El privilegio rige donde la ley no se aplica con carácter universal. Es un orden cuyos representantes están exentos de las cláusulas universales de la ley y sólo obedecen a la particularidad. Jueces que en su accionar deciden sistemáticamente en función de la parcialidad, sea promoviendo acciones o evitando la resolución de recursos en función del interés común. El privilegiado se asume como un elegido por el talento o la fortuna y, por tanto, no es responsable ante la sociedad que lo constituye. Es la presunta boutade de María Antonieta a sus cortesanos ante la embestida de los miserables contra las rejas de Versalles: “si no hay pan, que coman tortas”. O la más conocida expresión vernácula: “agarrá la pala”, que se profiere ante un compatriota que el sistema ha privado de todo recurso para subsistir dignamente. No importa, rico o pobre, fantasean con estar dentro de un Versalles travestido en Miami, y se expresan con el lenguaje del privilegio.

Por lo expuesto, la disputa de sentido ya no es entre empresarios y trabajadores, ni siquiera entre ricos y pobres: lo es entre el privilegio y la necesidad, entre privilegiados y necesitados. En esa tensión no hay intereses en conflicto, porque el interés siempre alude a una relación entre seres que se reconocen como semejantes en algo que los implica, en un “negocio” –en la acepción latina: el hacer, no el ocio– en disputa acerca de una cosa cuya disposición es objeto de una relación en común. En el orden del privilegio, el otro no es portador de ningún interés: es pura necesidad, por tanto, es suprimible, no es indispensable. La sociedad neoliberal podría seguir su evolución sin ellos. Si no fuera porque necesita de sus expectativas de consumo, tampoco aquel necesitado alcanzará el rango de enemigo, porque ello supondría un reconocimiento que iguala: son los “descartados” de los que habla el Papa Francisco. Allí no hay grieta, hay un solo lado, lo otro es el precipicio. En diversos momentos de la historia, la condición de humanidad ha reaccionado con insurrecciones y revoluciones que con diversa suerte buscaron restablecer el equilibrio incluyendo a los desheredados. Sobre esto el futuro es un interrogante.
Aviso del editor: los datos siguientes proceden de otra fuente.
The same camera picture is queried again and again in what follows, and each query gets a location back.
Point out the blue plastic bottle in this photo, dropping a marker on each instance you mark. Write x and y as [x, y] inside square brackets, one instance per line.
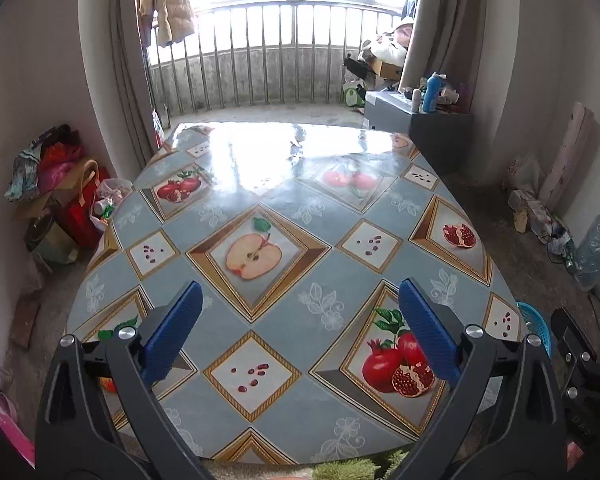
[431, 92]

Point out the pink plastic bag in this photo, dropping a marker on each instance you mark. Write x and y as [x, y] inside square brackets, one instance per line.
[5, 425]

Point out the large clear water jug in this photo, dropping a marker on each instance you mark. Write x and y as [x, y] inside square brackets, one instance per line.
[597, 250]

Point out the white and green bag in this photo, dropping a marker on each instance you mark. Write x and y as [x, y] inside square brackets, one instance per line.
[352, 96]

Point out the pile of plastic packaging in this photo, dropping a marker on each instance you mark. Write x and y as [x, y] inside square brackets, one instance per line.
[535, 210]

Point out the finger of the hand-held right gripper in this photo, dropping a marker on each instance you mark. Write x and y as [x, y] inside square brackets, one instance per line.
[567, 325]

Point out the metal balcony railing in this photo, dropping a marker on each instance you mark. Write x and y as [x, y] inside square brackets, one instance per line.
[280, 50]

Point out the dark green bag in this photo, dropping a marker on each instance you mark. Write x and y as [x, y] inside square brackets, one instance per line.
[50, 245]

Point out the white stuffed bag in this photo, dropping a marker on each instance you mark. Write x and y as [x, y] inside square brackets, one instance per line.
[385, 47]

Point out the table with fruit-pattern cloth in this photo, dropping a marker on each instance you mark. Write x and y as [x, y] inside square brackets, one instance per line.
[290, 310]

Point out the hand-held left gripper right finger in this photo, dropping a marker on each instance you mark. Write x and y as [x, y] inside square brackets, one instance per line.
[427, 330]

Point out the cardboard box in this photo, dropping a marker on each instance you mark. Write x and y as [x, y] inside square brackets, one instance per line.
[385, 67]

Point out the white paper cup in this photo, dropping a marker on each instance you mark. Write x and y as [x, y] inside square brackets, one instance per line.
[450, 94]

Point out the blue plastic basket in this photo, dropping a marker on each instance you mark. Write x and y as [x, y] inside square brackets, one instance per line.
[535, 320]

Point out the pinkish wooden board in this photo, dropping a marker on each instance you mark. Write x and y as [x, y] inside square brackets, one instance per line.
[572, 155]

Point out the grey curtain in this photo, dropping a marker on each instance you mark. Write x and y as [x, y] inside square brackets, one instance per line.
[130, 85]
[445, 20]

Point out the white plastic bag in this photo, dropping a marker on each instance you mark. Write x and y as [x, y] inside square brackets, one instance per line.
[522, 172]

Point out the small white bottle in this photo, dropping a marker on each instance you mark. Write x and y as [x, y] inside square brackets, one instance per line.
[416, 100]

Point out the hanging beige padded jacket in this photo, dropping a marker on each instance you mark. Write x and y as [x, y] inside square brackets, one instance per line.
[167, 0]

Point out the short wooden plank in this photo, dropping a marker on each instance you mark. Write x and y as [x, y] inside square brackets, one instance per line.
[25, 320]

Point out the grey cabinet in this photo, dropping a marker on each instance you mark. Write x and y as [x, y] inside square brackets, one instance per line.
[435, 135]

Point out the red tote bag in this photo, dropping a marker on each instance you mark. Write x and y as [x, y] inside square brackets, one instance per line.
[80, 215]

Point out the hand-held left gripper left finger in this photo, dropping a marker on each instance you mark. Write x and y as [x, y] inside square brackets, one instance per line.
[172, 330]

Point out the pile of colourful clothes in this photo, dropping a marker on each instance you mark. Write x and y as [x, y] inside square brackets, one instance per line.
[50, 160]

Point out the clear bag of wrappers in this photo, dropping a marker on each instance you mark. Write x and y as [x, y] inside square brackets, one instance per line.
[110, 200]

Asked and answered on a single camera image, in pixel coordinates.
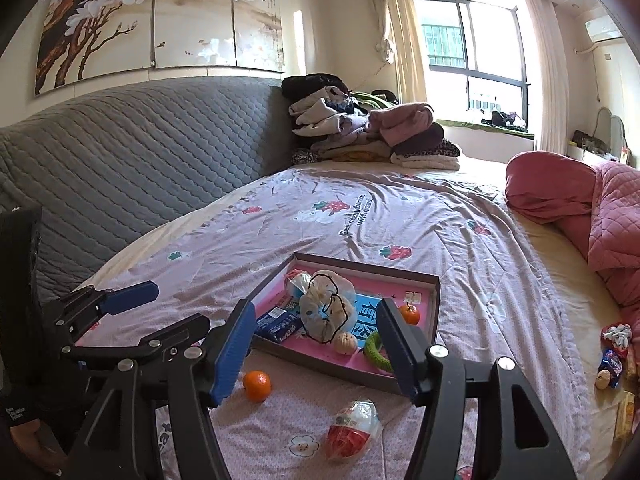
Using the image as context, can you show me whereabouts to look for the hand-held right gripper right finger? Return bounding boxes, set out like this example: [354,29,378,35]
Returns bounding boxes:
[376,298,564,480]

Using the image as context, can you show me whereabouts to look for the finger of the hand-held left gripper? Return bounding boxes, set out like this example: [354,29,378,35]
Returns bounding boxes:
[47,281,160,342]
[55,313,212,368]

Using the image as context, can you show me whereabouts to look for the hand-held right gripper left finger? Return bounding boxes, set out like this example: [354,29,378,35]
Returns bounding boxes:
[70,298,257,480]

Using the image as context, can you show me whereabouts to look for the large orange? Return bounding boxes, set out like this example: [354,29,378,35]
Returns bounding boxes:
[242,370,273,404]

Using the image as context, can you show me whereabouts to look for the walnut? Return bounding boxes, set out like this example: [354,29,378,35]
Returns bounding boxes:
[334,331,359,356]

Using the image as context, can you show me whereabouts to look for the grey tray pink inside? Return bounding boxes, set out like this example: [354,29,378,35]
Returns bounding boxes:
[252,252,442,397]

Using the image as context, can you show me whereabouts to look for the white frilly scrunchie black trim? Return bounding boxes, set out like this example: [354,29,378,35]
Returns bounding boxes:
[299,270,357,345]

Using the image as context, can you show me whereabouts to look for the person's left hand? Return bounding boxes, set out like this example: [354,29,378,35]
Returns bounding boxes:
[7,417,68,478]

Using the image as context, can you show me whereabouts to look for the blue snack packet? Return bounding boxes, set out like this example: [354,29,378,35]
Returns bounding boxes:
[256,307,301,345]

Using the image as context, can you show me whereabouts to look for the grey quilted headboard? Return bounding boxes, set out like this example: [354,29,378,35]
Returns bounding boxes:
[0,76,297,307]

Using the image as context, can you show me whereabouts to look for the pink strawberry print bedsheet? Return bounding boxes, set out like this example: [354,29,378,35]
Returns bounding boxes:
[75,162,601,480]

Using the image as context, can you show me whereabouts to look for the small blue snack bag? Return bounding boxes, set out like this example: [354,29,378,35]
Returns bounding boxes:
[595,347,625,391]

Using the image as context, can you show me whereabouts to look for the small rag doll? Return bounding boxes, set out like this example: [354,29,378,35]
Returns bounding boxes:
[600,323,632,349]

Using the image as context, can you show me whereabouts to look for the pink pillow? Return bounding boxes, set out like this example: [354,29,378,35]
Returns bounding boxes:
[504,151,599,225]

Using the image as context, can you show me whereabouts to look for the pile of folded clothes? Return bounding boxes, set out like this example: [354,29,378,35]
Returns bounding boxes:
[281,73,462,170]

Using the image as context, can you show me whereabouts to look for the yellow snack packet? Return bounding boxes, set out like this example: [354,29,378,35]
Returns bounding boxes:
[612,390,637,444]

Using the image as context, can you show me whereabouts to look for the green window sill cushion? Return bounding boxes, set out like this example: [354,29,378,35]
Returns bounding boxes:
[435,118,536,141]

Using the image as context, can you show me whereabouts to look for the pink quilt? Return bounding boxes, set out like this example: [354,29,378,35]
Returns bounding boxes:
[587,160,640,347]

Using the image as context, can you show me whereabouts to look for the dark bag on sill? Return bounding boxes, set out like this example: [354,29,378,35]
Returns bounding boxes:
[482,109,529,130]

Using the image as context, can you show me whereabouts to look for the white vanity mirror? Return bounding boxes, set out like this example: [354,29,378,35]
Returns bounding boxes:
[594,105,627,159]

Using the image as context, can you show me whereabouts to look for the sheer white curtain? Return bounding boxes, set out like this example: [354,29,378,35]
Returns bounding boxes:
[520,0,567,154]

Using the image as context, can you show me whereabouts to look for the cream curtain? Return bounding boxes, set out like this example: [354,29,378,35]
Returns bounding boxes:
[367,0,429,107]

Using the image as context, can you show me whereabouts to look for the window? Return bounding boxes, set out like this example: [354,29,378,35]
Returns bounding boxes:
[413,0,531,112]

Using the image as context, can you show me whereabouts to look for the white air conditioner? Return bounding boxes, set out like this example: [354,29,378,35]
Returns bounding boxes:
[583,15,625,44]

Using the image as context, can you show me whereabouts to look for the green fuzzy ring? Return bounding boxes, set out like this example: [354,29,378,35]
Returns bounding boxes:
[363,332,401,374]

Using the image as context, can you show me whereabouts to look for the flower wall painting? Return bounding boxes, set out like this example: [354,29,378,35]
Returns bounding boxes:
[35,0,286,96]

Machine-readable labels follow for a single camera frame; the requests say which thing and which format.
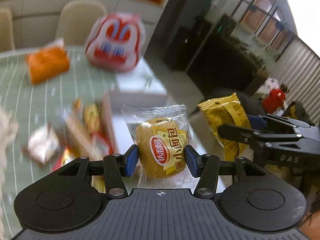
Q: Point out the orange tissue box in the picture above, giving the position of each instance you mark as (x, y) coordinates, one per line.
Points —
(47, 63)

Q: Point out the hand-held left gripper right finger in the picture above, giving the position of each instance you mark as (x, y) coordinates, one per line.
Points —
(191, 162)

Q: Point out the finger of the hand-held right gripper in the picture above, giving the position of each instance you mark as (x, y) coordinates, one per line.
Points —
(255, 122)
(235, 133)

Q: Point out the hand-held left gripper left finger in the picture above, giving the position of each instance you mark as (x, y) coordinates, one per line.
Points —
(131, 160)

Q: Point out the white red snack packet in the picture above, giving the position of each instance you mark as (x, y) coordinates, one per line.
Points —
(43, 143)

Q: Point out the red white clown face bag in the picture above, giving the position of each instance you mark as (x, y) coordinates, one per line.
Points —
(115, 45)

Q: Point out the small yellow bread packet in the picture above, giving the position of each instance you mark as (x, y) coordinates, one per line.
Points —
(161, 152)

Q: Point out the dark cabinet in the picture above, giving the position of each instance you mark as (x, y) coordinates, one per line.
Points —
(220, 55)

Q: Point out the green checked tablecloth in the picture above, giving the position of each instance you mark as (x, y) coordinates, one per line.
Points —
(50, 100)

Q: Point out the window frame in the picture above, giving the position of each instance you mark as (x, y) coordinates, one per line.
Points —
(265, 17)

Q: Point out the red yellow snack packet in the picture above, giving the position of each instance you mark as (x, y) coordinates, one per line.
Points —
(63, 158)

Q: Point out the red fabric item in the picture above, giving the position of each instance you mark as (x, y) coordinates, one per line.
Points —
(273, 98)

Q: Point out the cream dining chair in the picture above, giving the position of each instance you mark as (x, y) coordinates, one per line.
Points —
(6, 30)
(80, 20)

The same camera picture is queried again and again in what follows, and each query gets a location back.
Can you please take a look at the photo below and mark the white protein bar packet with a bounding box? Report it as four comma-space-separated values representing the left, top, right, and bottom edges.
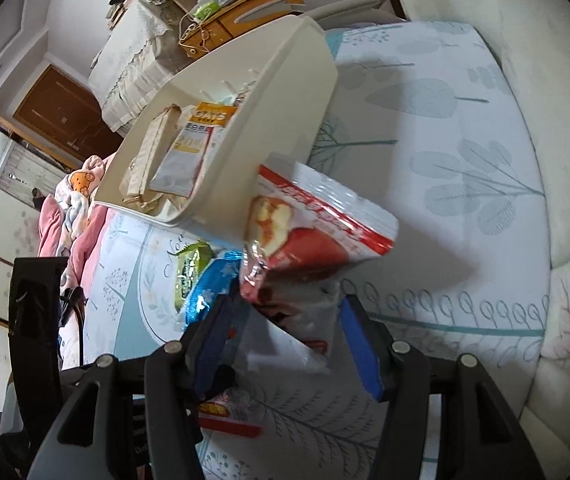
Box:
150, 122, 216, 196

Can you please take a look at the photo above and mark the white lace cloth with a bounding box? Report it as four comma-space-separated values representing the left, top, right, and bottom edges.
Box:
88, 0, 196, 136

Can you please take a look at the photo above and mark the tree print tablecloth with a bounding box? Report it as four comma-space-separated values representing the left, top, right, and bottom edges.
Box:
72, 20, 550, 480

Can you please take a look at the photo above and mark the red yellow snack packet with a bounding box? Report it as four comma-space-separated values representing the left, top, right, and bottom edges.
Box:
197, 395, 263, 438

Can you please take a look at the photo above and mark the blue snack packet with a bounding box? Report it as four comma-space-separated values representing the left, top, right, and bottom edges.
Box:
177, 250, 243, 331

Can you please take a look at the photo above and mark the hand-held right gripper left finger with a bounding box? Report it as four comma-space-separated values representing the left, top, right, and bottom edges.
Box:
25, 295, 240, 480

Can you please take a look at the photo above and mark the white cable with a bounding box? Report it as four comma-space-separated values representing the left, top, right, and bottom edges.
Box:
177, 10, 216, 58

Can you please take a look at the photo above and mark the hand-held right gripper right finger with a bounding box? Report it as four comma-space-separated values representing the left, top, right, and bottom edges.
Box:
340, 295, 548, 480

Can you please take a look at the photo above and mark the wooden frame glass cabinet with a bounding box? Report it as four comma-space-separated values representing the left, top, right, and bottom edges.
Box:
0, 110, 81, 211

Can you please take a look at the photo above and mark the wooden door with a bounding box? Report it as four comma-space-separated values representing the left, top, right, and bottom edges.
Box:
12, 65, 123, 163

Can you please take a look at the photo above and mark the pink blanket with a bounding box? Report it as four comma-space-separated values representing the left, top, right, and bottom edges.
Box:
38, 155, 121, 371

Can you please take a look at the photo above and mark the clear oat cluster packet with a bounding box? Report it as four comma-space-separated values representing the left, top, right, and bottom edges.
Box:
125, 192, 191, 218

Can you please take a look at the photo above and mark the beige biscuit packet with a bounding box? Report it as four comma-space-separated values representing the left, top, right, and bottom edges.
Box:
120, 104, 182, 206

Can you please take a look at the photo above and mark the white plastic bin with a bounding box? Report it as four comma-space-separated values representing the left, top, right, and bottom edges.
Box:
92, 14, 340, 251

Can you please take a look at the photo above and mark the green snack packet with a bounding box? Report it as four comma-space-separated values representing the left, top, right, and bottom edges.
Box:
172, 240, 214, 311

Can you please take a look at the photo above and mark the wooden desk with drawers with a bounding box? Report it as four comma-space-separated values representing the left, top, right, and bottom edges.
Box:
125, 0, 306, 53

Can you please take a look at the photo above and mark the cartoon print blanket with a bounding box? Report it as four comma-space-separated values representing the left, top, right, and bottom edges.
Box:
55, 167, 106, 261

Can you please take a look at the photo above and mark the green tissue packet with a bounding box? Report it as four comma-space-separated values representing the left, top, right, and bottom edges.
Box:
192, 0, 241, 23

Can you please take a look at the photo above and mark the red apple print snack packet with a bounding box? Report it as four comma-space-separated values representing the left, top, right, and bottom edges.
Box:
237, 152, 400, 376

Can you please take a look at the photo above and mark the floral fabric cover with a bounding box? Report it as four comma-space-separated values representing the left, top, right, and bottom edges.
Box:
138, 0, 178, 36

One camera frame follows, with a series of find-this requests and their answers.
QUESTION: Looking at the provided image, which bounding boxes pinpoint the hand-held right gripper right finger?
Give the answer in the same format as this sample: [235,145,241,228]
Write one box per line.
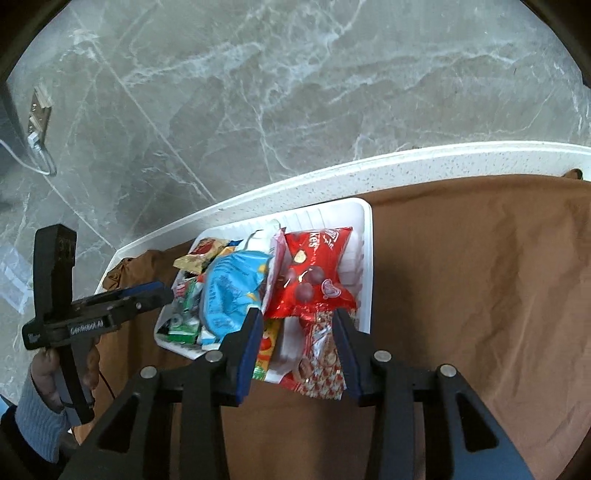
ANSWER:
[332,307,535,480]

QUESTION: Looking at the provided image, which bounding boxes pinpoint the red chocolate ball packet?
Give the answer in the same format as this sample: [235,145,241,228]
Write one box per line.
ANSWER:
[265,226,358,320]

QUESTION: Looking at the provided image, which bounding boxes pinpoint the white plastic tray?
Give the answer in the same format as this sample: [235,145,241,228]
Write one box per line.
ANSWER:
[154,198,374,384]

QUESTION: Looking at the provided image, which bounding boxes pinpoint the brown tablecloth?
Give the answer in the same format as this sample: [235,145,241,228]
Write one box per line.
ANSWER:
[74,173,591,480]

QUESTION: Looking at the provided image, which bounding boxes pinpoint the white plug with cable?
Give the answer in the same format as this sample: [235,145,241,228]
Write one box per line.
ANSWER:
[0,131,58,177]

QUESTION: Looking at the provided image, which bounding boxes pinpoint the wall outlet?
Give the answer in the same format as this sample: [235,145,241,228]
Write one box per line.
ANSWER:
[28,85,52,132]

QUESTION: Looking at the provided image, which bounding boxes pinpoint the pink snack packet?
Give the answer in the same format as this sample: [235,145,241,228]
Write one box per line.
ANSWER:
[261,226,288,317]

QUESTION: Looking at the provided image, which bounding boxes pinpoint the long white snack packet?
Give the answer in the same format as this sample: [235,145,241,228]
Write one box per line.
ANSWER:
[270,316,305,385]

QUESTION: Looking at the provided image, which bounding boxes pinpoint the gold foil snack packet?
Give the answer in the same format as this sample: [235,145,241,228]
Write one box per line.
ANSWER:
[173,237,229,274]

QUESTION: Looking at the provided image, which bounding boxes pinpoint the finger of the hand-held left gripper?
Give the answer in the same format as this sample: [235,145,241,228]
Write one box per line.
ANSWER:
[98,281,175,313]

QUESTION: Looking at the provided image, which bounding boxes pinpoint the green candy packet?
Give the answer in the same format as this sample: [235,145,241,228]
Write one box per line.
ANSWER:
[167,279,204,344]

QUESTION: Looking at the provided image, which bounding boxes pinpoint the orange yellow snack packet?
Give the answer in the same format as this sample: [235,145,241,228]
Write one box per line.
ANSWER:
[252,318,283,381]

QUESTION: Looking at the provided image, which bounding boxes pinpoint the red white patterned packet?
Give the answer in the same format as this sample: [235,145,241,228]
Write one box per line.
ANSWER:
[281,309,356,401]

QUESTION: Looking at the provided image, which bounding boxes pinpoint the person's left hand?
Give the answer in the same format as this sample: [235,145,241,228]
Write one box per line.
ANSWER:
[30,343,101,412]

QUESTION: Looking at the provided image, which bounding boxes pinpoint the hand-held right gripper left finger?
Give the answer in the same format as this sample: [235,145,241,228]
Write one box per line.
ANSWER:
[60,307,265,480]

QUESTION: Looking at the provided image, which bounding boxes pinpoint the light blue snack packet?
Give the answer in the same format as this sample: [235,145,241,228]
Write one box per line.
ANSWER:
[198,249,273,344]

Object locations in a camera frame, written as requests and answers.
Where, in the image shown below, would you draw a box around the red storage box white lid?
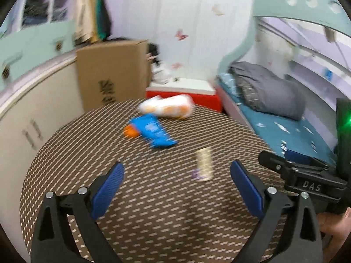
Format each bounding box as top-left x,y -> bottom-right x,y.
145,78 -> 223,112

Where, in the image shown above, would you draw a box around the light blue pillow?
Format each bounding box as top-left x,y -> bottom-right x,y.
219,73 -> 238,95

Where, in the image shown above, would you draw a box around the blue snack packet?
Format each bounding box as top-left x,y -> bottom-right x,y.
123,114 -> 177,150

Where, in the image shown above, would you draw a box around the person's right hand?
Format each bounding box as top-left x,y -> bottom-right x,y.
317,207 -> 351,242

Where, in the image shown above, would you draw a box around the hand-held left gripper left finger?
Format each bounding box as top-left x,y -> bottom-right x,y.
30,161 -> 125,263

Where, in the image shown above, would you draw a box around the hanging dark green clothes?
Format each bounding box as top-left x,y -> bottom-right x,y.
74,0 -> 113,44

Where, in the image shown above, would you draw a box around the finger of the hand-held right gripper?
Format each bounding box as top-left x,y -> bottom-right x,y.
258,150 -> 296,176
284,149 -> 330,169

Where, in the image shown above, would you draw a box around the white bedside shelf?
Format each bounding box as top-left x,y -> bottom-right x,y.
285,52 -> 351,99

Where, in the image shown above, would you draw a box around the brown patterned round table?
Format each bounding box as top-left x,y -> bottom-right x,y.
19,98 -> 299,263

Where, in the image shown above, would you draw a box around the white orange snack packet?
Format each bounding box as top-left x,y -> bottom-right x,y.
138,94 -> 192,119

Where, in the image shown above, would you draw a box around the beige purple strip packet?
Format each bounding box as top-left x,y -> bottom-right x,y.
192,147 -> 214,182

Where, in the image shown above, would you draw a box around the large cardboard box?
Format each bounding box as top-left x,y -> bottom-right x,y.
76,40 -> 151,113

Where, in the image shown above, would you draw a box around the white cabinet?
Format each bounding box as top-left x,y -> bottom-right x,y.
0,51 -> 85,255

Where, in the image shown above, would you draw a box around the white framed window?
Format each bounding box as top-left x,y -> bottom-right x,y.
20,0 -> 83,30

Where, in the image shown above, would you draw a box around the pale green bed frame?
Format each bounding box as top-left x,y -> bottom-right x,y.
215,0 -> 351,167

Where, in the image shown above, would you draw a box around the black bag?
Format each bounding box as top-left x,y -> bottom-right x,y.
147,43 -> 160,62

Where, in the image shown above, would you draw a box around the grey duvet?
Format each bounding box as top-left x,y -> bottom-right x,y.
229,62 -> 307,121

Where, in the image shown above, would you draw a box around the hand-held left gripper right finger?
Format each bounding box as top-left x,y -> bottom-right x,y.
230,160 -> 324,263

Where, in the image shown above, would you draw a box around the white plastic bag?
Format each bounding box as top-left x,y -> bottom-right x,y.
152,60 -> 170,84

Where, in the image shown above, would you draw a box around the bed with teal sheet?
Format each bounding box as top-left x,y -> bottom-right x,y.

Maquiavelo sostenía que hay dos maneras de fundar una ciudad: bien a partir de un soberano que ejercerá el poder de un modo despótico pero garantizará el orden; o a partir del conflicto entre aristócratas que buscan poseerlo todo y la plebe que ansía tener lo que no tiene. De esta tensión fundamental surge la libertad, como el valor que transforma la lucha a muerte en competencia permanente. La libertad –dirá el maestro florentino– está en la tensión entre quienes no tienen y aspiran a tener y quienes tienen pero buscan tener más para garantizar lo que ya poseen. Son los primeros quienes garantizan la libertad en la república.

En consecuencia, el problema político no reside en la “grieta”, sino en fortalecer la práctica política en un espacio institucional que garantice la competencia de intereses individuales y sectoriales, al arbitrio de un Estado republicano que habilite derechos y sea declaradamente restrictivo con los privilegios. Para ello, es necesario un pueblo que se reconozca en una voluntad común de participar, construyendo mediaciones institucionales que garanticen la plena vigencia de sus derechos universales que en nuestros días comprometen a la biodiversidad y la justicia social.